Something he had heard some wise man say. About the three stages of empire, the three generations. First came the conquerers, unstoppable in war. Then came the administrators, who bound it all together into one apparently unshakable, immortal edifice. Then came the wasters, who knew no responsibility and squandered the capital of their inheritance upon whims and vices. And fell to other conquerers.

This empire was making the transition from the age of the conquerer to that of the administrator. Only one of the old ones was left, the Limper. The heirs of empire were out to crowd him off history's stage. Conquerers were too rowdy and unpredictable to keep around if you wanted a well-ordered empire.

He would do well to consider his own place in this nonchaotic future.

He trotted to what he considered a safe distance from the Tower gate, sat, waited.

Someone came out almost immediately. A someone whose vision of the future had room for a timeless old terror like Toadkiller Dog.

They formed an alliance.

LIX.

Smeds groaned as he pushed his blanket aside and rolled over. He had bruises on his bruises and aches in every muscle and joint. Sleeping on the ground did not help.

This was the third time he had wakened in this tent he shared with forty men. He was not looking forward to another day in the militia.
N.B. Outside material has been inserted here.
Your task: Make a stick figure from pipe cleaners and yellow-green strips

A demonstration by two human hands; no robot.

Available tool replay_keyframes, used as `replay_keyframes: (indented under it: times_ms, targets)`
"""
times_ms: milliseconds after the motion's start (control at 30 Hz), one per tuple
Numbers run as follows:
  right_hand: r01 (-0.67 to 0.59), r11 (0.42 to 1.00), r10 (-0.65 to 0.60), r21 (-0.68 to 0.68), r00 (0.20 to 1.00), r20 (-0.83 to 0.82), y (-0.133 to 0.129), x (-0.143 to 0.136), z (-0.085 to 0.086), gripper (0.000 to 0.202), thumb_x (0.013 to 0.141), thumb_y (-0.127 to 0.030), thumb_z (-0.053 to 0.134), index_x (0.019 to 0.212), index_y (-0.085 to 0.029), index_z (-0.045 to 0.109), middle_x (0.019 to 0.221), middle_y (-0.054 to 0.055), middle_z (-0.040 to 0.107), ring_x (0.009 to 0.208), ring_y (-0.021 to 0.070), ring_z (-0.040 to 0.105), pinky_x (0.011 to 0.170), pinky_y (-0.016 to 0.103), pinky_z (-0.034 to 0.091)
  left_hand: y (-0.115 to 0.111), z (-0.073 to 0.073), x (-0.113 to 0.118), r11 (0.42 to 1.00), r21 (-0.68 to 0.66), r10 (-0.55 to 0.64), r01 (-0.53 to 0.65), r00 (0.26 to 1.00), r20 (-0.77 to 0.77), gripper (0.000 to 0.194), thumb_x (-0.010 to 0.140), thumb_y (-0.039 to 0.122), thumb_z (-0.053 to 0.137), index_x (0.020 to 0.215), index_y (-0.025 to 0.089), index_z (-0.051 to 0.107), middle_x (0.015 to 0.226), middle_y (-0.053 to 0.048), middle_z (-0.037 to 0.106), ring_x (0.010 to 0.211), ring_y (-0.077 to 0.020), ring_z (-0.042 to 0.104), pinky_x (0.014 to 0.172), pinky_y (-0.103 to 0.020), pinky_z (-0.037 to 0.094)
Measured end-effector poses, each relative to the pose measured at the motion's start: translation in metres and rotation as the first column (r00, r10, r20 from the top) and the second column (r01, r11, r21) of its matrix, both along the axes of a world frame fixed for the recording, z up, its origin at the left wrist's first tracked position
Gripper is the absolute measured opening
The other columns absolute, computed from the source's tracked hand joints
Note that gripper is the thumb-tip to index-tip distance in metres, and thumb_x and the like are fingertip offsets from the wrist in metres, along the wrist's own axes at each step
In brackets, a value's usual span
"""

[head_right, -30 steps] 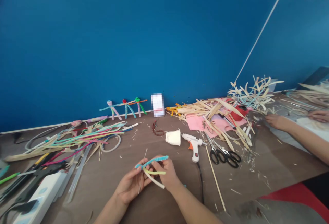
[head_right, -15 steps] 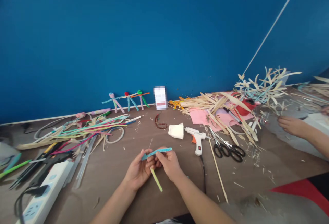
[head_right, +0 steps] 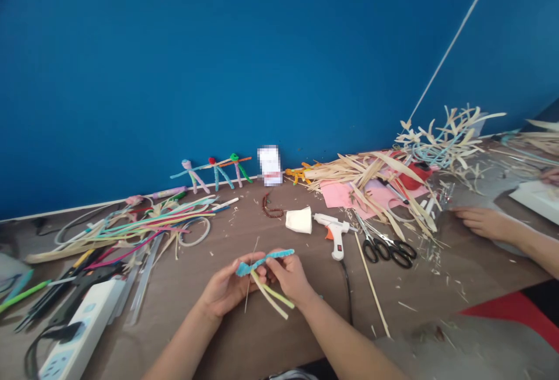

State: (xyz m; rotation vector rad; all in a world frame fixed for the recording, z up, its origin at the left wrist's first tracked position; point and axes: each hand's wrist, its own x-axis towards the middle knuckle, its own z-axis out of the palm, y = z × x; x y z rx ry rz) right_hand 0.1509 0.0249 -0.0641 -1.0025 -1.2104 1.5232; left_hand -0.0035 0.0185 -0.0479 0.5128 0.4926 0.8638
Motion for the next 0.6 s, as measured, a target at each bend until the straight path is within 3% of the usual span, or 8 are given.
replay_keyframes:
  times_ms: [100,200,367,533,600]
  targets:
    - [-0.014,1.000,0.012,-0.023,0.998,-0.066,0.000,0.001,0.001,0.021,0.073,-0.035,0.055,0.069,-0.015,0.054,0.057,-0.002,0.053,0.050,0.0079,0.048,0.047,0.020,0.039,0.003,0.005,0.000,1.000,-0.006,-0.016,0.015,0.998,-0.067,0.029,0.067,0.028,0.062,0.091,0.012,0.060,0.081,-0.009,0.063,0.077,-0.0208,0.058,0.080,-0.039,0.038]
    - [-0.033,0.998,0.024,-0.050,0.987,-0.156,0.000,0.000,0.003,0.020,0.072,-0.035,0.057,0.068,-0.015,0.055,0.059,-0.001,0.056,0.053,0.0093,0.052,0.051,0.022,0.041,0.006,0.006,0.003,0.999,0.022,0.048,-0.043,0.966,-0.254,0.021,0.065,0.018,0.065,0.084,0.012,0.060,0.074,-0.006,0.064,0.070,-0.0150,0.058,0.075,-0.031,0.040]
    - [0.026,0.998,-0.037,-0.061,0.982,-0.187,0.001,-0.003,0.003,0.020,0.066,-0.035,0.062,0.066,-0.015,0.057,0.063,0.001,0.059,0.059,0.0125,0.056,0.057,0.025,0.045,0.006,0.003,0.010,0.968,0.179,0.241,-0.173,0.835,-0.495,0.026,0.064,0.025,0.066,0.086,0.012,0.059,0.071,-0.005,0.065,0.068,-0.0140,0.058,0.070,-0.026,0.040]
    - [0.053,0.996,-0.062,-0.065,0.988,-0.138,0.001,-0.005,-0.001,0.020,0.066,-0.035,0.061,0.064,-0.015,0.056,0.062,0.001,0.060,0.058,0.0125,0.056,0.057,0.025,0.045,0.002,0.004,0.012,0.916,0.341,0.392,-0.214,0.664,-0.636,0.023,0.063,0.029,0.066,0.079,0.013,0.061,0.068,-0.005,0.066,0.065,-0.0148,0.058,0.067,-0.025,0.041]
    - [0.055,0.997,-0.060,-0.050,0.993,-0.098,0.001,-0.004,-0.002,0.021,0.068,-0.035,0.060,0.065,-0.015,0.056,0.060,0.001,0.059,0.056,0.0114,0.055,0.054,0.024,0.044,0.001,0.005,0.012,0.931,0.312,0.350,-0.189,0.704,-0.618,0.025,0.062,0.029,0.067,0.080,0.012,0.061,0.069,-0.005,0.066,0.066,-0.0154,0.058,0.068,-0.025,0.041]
"You all right, Ken?" a tentmate asked. He was using the name Kenton Anitya.

"Stiff and sore. Guess I'll get a chance to work out the kinks before the day is over."
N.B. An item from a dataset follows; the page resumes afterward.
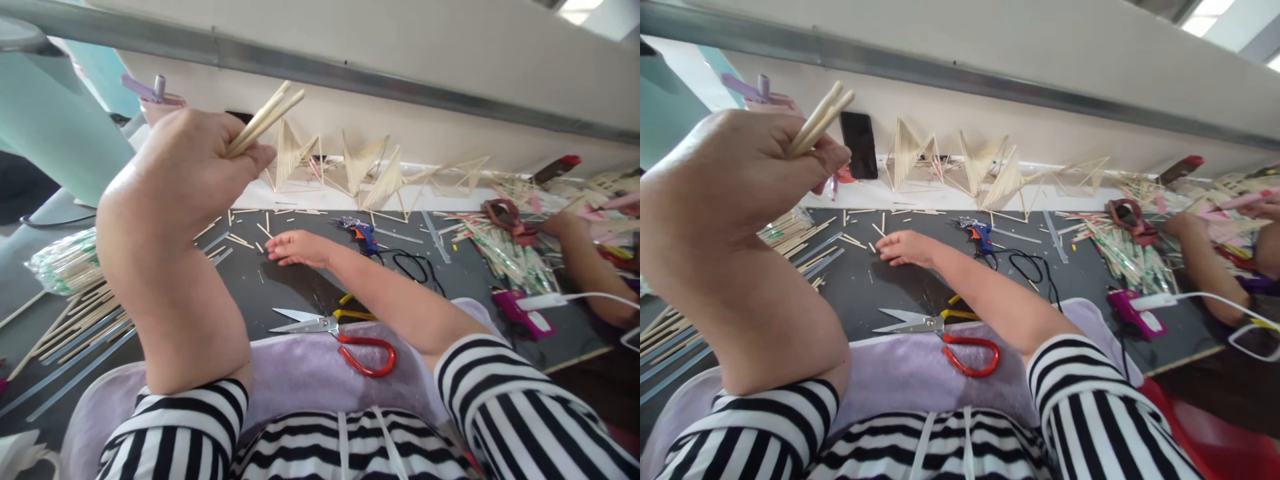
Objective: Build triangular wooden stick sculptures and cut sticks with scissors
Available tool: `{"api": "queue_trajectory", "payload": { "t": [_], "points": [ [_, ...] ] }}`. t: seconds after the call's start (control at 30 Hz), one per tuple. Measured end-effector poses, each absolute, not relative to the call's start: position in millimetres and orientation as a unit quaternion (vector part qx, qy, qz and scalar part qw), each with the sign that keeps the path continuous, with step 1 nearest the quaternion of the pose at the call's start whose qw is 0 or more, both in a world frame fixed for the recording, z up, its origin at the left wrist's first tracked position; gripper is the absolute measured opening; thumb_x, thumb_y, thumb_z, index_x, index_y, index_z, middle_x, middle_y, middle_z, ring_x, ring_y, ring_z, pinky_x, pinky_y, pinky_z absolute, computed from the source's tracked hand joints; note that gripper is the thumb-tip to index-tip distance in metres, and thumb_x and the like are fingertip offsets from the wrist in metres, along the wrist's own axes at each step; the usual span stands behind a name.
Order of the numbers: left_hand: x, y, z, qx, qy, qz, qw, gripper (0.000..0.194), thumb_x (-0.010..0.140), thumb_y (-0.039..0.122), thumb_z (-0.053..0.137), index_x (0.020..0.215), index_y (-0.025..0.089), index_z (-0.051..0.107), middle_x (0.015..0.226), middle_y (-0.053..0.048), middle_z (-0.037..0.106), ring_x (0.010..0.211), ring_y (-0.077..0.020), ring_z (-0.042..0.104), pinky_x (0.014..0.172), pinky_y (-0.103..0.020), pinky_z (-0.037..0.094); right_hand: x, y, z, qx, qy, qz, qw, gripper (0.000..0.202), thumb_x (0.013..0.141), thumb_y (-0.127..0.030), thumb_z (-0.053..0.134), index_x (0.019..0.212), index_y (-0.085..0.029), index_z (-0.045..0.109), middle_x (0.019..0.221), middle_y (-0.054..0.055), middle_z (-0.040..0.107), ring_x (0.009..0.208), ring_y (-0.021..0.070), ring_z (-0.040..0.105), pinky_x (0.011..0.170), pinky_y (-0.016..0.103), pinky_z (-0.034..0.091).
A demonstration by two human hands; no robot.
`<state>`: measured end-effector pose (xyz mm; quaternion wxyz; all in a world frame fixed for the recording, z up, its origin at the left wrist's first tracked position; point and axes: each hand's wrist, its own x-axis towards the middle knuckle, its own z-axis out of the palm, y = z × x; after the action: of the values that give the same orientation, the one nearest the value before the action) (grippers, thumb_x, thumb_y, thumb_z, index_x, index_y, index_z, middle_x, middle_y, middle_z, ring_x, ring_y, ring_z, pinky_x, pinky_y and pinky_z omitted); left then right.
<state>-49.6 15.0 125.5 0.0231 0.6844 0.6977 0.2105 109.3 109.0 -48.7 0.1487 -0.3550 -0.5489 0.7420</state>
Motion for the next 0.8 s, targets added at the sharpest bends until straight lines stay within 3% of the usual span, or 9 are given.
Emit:
{"api": "queue_trajectory", "payload": {
  "t": [0.07,0.13,0.23,0.3,0.4,0.47,0.6,0.8],
  "points": [
    [-51,15,126,0.679,0.700,0.219,0.011,0.036,0.083,0.050,0.042,0.081,0.021,0.063,0.065,0.001,0.046,0.065,-0.0132,0.042,0.062,-0.029,0.033,128,112,-42,-0.398,-0.557,0.682,0.259,0.014,0.082,-0.013,0.058,0.095,-0.016,0.062,0.101,0.007,0.067,0.084,0.0123,0.065,0.071,0.024,0.055],
    [-52,17,125,0.690,0.689,0.221,0.006,0.036,0.084,0.049,0.041,0.078,0.020,0.063,0.063,0.001,0.046,0.062,-0.0124,0.040,0.059,-0.028,0.031,153,115,-35,-0.439,-0.554,0.634,0.313,0.013,0.084,-0.013,0.052,0.092,-0.016,0.061,0.091,0.006,0.068,0.075,0.0115,0.065,0.066,0.024,0.054],
    [-49,23,122,0.710,0.668,0.223,0.016,0.038,0.084,0.049,0.042,0.081,0.018,0.064,0.064,0.000,0.048,0.061,-0.0120,0.041,0.058,-0.028,0.030,188,112,-33,-0.528,-0.559,0.573,0.283,0.014,0.081,-0.009,0.052,0.090,-0.016,0.060,0.078,0.004,0.068,0.063,0.0115,0.064,0.061,0.025,0.053],
    [-43,29,119,0.711,0.667,0.220,0.039,0.037,0.083,0.048,0.045,0.082,0.018,0.065,0.059,0.001,0.046,0.057,-0.0113,0.039,0.056,-0.027,0.028,202,107,-38,-0.563,-0.570,0.559,0.213,0.015,0.080,-0.011,0.053,0.092,-0.015,0.061,0.081,0.007,0.069,0.071,0.0151,0.067,0.068,0.030,0.055],
    [-31,36,115,0.723,0.656,0.206,0.063,0.033,0.083,0.045,0.048,0.077,0.017,0.064,0.054,0.001,0.041,0.053,-0.0105,0.035,0.055,-0.027,0.027,204,99,-46,-0.601,-0.635,0.399,0.276,0.026,0.079,-0.008,0.053,0.102,-0.015,0.064,0.104,0.009,0.069,0.098,0.0170,0.065,0.090,0.033,0.050],
    [-25,39,114,0.735,0.646,0.195,0.062,0.031,0.083,0.043,0.049,0.073,0.017,0.063,0.054,0.000,0.043,0.054,-0.0116,0.036,0.056,-0.028,0.027,197,96,-48,-0.592,-0.676,0.314,0.308,0.032,0.080,-0.008,0.051,0.108,-0.016,0.064,0.111,0.008,0.068,0.104,0.0160,0.063,0.094,0.031,0.046],
    [-23,38,115,0.734,0.649,0.192,0.061,0.029,0.082,0.042,0.049,0.075,0.019,0.064,0.054,-0.001,0.046,0.056,-0.0144,0.042,0.058,-0.029,0.030,164,96,-46,-0.542,-0.765,0.290,0.192,0.030,0.081,-0.013,0.050,0.103,-0.015,0.069,0.100,0.007,0.072,0.091,0.0177,0.066,0.085,0.030,0.049],
    [-31,36,114,0.719,0.660,0.208,0.065,0.033,0.083,0.045,0.047,0.080,0.019,0.067,0.055,-0.001,0.048,0.058,-0.0157,0.046,0.059,-0.029,0.032,94,116,-50,-0.379,-0.881,0.273,0.076,0.025,0.071,-0.007,0.058,0.078,-0.023,0.075,0.088,-0.001,0.074,0.087,0.0159,0.066,0.079,0.022,0.047]
  ]
}}
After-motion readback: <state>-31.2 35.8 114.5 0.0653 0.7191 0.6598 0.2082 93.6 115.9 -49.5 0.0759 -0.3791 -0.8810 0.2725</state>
"Why keep fighting them? You can't win."

Someone looked outside. "Hey! It snowed. Got about an inch out there."

Jeers and sarcastic remarks about their good fortune.

Smeds said, "Since I was a kid people been kicking me around. I ain't gonna take it no more. I'm gonna kick back and keep on kicking till they decide it's easier to leave me alone." He'd had four fights with the grays running their training platoon already.

Another neighbor said, "You're getting to them. But your tactics aren't so great. Got to use your head a little, too."

That was Cy Green. Already he was pretty much the leader inside the tent. Everybody figured Green wasn't his real name. He didn't wear it very good. Everybody figured he'd been in the army before. He handled the military c.r.a.p like he was born to it and he always let you know how you could make it easier on yourself-if you wanted to know. The guys liked him and mostly took his advice.

Smeds was reserving judgment. The guy was too much at home for him. He might be a spy. Or maybe a deserter who got swept up by the gray recruiters. Smeds had a notion that at least here in Oar, a deserter with a long military background probably had served with the Guards at the Barrowland.

"I'm open to suggestions, Cy. But I ain't going to back down."

"Look at what's going on, Ken. Originally they worked on you because they wanted to show us what could happen if we weren't good boys. You provoked so easy they kept coming back."

"Over and over. And probably again today. And I won't back down then, either."

"Calm down. You're right. It's gone past what's reasonable. But every time you see red you go for Corporal Royal."

"Only because I can't get to the sergeant."

"But the sergeant and corporal are halfway decent guys just trying to do a job that they don't think there's any point or hope to. Your real problem is Caddy. Caddy waits till they're a hair short of having you under control, then he jumps in and kicks the s.h.i.+t out of you."

Several of the men agreed. One said, "Caddy's got his bluff in on the rest of them."

Green said, "And he's covered as long as he don't kill you."

Smeds didn't really want to talk about it. But they were probably right about Caddy. "So?"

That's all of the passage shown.